Interestingly, 72±12% of the DCX staining in the EC-LS was located within the white matter tract of IC or EC. Conversely, a 3D reconstruction of 23 randomly chosen IC bundles located within 300 μm of the EC in a p18 animal indicated that 16 (70%) of them contained DCX+ processes for more than 80% of their length. Serial section 3D reconstructions of DCX+ cells in these IC bundles revealed that most of these cells have complex morphologies with some of their processes extending over a millimeter (Fig. 11I-L; supplementary material Movie 1). In general, the morphology of the DCX+ cells in the EC, LS and IC did not match that of any known striatal cell type, supporting the proposal that these cells represent previously undescribed cell types, the function of which remains to be investigated. Interestingly, almost all EC-LS individual DCX+ cells expressed Sp8 (Fig. 11D), a transcription factor that is associated with distinct lateral and caudal ganglionic eminence-derived interneurons (Ma et al., 2012; Waclaw et al., 2006).

DISCUSSION

Here we demonstrate that the LS of the guinea pig contains a population of NPs that is quiescent at birth and becomes transiently activated during juvenile life, giving rise to neuroblasts that are characterized by a transient existence.

Activation of quiescent NPs

The occurrence of quiescent NPs within the adult brain parenchyma has long been hypothesized (Emsley et al., 2005; Ourednik et al., 2001; Palmer et al., 1999). Here, we provide clear evidence that such cells can actually occur in vivo and can be activated under normal conditions. By coupling a viral lineage tracing with BrdU labeling, we directly proved that new EC-LS neuroblasts are generated locally from progenitors that already reside in the EC-LS at birth but become activated only later in postnatal development. Intraventricular injections of the VSVG-GFP did not reveal any contribution of the SVZ to the EC-LS neurogenic system. Thus, although we cannot exclude the possibility that a small population of spatially restricted SVZ progenitors was spared from our viral injections, these results support the notion that local NPs are the major, if not unique, source of EC-LS neuroblasts.

Our analyses strongly suggest that EC-LS NPs are located in the vPSB, where, around weaning, we observed the appearance of a germinative-like layer showing chains of neuroblasts closely associated with clusters of intermediate-like progenitors.
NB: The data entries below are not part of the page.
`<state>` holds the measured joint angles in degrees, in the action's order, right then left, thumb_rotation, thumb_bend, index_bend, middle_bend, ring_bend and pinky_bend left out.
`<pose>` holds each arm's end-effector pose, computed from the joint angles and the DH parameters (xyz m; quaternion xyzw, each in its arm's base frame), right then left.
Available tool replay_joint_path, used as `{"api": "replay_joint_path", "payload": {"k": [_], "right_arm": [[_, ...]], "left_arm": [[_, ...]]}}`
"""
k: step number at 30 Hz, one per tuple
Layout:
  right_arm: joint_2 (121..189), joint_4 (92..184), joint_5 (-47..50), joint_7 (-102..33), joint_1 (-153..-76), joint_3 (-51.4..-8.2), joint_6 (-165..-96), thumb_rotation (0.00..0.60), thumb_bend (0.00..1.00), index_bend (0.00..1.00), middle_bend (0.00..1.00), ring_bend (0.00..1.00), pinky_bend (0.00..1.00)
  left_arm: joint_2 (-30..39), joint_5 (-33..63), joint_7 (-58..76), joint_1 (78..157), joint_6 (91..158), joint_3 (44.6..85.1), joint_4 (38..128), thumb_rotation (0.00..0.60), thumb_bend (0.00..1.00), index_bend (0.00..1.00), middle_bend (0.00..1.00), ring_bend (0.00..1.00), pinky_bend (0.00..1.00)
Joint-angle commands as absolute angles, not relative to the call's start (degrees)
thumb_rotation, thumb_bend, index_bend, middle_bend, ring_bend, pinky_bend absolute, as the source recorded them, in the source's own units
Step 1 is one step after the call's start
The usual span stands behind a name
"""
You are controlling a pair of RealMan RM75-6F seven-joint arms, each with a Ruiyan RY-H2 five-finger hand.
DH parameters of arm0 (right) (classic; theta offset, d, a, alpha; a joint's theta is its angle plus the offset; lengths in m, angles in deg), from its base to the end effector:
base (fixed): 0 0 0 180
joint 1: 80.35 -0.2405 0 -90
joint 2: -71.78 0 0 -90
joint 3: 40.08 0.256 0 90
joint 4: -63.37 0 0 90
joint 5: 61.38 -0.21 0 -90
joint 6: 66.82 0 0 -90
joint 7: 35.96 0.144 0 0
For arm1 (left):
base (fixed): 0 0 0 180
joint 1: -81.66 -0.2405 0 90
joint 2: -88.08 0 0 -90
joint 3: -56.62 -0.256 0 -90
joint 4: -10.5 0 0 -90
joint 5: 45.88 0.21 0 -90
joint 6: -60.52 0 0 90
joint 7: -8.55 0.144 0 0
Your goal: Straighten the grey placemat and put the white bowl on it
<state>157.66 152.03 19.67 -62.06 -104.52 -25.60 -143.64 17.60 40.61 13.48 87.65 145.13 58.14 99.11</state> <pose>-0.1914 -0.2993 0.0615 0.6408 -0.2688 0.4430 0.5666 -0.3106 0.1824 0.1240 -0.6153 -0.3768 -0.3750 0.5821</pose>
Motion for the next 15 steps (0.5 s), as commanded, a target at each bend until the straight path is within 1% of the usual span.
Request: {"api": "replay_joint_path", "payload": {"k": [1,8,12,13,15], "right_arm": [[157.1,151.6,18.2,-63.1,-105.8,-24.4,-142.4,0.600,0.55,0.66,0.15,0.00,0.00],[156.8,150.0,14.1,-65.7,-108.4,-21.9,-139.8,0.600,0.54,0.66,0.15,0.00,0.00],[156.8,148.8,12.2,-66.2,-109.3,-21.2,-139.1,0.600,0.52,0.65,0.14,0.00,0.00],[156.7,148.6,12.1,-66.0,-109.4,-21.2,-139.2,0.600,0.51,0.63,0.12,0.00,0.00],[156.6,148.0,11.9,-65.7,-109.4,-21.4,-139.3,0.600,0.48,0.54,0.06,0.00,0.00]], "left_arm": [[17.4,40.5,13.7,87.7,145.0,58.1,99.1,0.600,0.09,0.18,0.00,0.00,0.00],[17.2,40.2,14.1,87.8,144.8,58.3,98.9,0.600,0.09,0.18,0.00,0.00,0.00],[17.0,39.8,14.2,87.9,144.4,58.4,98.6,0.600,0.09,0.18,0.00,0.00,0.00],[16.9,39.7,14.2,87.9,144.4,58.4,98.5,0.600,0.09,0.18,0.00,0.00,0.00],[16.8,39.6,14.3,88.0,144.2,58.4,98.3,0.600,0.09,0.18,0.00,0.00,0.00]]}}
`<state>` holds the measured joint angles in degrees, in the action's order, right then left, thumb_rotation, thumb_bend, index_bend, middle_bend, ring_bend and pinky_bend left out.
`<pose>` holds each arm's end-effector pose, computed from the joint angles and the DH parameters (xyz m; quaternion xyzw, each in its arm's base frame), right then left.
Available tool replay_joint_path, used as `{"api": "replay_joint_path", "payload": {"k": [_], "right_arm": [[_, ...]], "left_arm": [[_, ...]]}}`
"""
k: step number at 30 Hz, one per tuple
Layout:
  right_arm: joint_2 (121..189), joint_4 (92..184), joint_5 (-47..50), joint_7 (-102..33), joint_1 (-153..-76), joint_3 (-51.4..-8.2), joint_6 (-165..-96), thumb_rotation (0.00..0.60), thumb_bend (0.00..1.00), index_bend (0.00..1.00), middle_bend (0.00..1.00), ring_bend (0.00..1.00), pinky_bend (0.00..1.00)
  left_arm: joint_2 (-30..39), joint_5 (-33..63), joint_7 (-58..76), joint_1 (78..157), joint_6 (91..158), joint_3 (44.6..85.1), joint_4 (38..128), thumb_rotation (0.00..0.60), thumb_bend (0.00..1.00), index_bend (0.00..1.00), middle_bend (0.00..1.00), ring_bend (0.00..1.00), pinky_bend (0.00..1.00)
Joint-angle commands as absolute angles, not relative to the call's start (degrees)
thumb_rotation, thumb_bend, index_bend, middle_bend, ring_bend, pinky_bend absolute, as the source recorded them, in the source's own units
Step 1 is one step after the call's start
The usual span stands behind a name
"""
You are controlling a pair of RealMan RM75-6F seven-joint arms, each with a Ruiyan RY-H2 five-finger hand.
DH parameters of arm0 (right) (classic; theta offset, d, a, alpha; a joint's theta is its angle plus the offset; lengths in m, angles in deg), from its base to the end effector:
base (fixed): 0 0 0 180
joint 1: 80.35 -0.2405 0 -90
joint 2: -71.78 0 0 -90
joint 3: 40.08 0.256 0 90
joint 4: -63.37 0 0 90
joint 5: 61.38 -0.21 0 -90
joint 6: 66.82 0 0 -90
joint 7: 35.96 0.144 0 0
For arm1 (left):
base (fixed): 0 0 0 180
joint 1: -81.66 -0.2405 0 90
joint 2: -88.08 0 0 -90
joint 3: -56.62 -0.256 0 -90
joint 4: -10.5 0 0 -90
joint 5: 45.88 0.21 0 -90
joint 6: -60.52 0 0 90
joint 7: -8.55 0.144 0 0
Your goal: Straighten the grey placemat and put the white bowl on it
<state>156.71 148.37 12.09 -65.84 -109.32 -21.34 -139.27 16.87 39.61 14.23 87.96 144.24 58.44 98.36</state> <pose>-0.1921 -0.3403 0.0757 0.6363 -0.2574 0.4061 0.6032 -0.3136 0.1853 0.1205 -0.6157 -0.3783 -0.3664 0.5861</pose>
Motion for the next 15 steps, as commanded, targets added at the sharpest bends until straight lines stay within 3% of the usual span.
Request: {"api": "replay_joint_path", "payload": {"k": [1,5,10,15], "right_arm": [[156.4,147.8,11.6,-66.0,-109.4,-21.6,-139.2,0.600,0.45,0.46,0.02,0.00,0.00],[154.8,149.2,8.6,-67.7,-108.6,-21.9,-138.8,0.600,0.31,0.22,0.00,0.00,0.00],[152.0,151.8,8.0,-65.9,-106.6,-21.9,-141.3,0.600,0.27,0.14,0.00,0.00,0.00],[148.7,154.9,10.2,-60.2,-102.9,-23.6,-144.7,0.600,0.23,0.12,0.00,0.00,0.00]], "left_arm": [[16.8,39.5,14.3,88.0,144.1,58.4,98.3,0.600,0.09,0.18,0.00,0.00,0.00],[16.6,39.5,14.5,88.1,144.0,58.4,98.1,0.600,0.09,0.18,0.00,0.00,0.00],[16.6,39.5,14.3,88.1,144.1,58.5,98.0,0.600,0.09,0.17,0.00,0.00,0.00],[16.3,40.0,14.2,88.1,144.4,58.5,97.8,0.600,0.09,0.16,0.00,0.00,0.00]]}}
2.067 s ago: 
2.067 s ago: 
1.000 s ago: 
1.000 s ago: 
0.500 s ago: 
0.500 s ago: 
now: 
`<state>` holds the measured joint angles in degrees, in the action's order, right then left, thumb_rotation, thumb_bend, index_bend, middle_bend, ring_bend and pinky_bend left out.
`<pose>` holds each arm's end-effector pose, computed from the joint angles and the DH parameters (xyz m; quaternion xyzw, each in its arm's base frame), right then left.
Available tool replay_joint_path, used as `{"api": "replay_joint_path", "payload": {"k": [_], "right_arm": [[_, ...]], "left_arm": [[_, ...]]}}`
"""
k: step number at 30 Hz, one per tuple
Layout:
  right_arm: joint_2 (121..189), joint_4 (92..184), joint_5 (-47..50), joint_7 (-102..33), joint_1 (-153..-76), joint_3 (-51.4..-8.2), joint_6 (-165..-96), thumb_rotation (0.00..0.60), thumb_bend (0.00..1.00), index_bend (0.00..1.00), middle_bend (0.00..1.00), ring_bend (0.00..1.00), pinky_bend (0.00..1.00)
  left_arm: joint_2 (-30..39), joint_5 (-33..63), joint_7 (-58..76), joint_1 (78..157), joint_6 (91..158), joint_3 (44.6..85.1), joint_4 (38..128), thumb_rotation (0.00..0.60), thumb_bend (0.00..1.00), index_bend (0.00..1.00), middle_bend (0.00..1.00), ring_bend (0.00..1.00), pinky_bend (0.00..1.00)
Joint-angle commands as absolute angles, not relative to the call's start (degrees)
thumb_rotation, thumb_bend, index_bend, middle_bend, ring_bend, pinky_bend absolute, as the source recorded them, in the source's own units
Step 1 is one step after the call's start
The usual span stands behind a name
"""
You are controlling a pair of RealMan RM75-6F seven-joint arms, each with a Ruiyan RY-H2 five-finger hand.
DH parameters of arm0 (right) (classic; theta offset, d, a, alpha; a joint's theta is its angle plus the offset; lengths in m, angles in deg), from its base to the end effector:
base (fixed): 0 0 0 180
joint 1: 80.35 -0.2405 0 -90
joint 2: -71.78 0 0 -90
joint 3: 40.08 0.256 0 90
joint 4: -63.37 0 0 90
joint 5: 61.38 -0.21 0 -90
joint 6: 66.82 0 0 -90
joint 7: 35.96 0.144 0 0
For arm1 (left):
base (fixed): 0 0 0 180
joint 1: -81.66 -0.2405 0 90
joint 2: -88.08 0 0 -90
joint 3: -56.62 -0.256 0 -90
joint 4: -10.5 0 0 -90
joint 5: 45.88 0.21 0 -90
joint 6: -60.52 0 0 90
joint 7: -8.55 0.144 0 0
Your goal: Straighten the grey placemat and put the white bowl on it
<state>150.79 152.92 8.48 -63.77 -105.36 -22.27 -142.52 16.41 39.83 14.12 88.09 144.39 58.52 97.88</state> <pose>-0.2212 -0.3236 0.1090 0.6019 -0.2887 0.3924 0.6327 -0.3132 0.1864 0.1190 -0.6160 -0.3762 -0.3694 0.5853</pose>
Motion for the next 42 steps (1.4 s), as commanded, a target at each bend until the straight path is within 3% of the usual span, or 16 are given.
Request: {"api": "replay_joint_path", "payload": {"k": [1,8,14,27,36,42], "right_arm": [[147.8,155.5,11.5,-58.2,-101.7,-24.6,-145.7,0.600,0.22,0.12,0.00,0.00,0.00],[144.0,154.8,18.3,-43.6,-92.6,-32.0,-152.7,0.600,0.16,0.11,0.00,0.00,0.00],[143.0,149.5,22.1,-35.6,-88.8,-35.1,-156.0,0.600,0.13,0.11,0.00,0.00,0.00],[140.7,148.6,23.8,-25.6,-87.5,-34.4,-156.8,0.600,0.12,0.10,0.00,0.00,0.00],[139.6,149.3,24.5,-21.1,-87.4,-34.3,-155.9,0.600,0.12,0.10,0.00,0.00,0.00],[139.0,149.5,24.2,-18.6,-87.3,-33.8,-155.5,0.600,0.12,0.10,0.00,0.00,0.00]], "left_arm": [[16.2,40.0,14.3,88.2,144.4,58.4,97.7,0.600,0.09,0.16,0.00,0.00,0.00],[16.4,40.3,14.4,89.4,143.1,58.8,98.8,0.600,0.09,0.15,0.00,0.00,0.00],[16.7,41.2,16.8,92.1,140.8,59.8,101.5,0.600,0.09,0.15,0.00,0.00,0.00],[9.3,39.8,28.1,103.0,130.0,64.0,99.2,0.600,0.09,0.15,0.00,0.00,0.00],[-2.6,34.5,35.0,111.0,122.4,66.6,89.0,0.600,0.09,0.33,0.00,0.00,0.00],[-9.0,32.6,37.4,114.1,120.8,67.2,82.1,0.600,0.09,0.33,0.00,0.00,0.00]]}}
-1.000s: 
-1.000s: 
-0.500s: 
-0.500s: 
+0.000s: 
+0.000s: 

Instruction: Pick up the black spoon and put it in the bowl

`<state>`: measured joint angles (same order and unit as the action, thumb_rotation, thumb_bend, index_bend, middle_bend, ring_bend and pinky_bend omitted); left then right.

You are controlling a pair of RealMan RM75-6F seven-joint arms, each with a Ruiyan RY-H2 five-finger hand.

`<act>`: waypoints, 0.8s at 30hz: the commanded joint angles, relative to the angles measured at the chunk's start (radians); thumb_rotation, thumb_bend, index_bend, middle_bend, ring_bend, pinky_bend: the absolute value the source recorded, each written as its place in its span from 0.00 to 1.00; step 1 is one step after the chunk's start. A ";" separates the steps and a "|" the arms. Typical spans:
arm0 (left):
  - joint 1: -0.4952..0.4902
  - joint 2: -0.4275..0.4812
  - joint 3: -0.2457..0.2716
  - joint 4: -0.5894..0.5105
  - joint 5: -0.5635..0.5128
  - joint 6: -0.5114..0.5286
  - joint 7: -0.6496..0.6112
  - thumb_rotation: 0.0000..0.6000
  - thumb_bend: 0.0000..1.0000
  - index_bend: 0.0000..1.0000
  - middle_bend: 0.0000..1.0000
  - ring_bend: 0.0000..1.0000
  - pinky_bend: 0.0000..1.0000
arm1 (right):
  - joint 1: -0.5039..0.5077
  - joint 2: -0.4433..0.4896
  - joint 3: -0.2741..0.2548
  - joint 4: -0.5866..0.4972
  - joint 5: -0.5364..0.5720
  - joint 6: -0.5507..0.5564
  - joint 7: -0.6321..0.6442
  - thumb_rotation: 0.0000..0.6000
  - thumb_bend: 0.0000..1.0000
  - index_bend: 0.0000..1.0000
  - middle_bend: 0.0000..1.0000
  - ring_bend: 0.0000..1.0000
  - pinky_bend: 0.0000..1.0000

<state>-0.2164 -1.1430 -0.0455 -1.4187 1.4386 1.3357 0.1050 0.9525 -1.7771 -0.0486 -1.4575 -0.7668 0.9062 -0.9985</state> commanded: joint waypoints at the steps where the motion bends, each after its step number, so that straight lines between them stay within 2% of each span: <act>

The vPSB was also enriched in astrocytes that, as the primary NPs of constitutive neurogenic niches, express immature markers, proliferate at a low rate and retain BrdU labeling in the long-term (Doetsch et al., 1999; Lugert et al., 2010; Ponti et al., 2013). These cells were also preferentially labeled by VSVG-GFP at birth, further supporting that the primary NPs of the vPSB are BLBP+ astrocytes. This idea is consistent with the fact that both embryonic and adult primary NPs are within the astroglial lineage (Doetsch et al., 1999; Anthony et al., 2004). Although parenchymal astrocytes have not yet been shown to produce neurons in the adult brain, acute lesions can stimulate a neurogenic potential in these cells, at least in vitro (Buffo et al., 2008; Sirko et al., 2013). Together with our results, one interpretation of these data is that some parenchymal astrocytes possess a physiological neurogenic potential that requires specific cues in order to be activated. It is of note that, in respect to other EC-LS regions, the vPSB of newborn animals showed a relatively high level of proliferation and contained a few BLBP/Ki67+ cells. Accordingly, BrdU injections at birth resulted in a few BrdU-labeled neuroblasts at p12. This might indicate that the vPSB is not entirely quiescent at birth, but rather that some rare EC-LS progenitors are either already activated or undergo non-neurogenic cell division.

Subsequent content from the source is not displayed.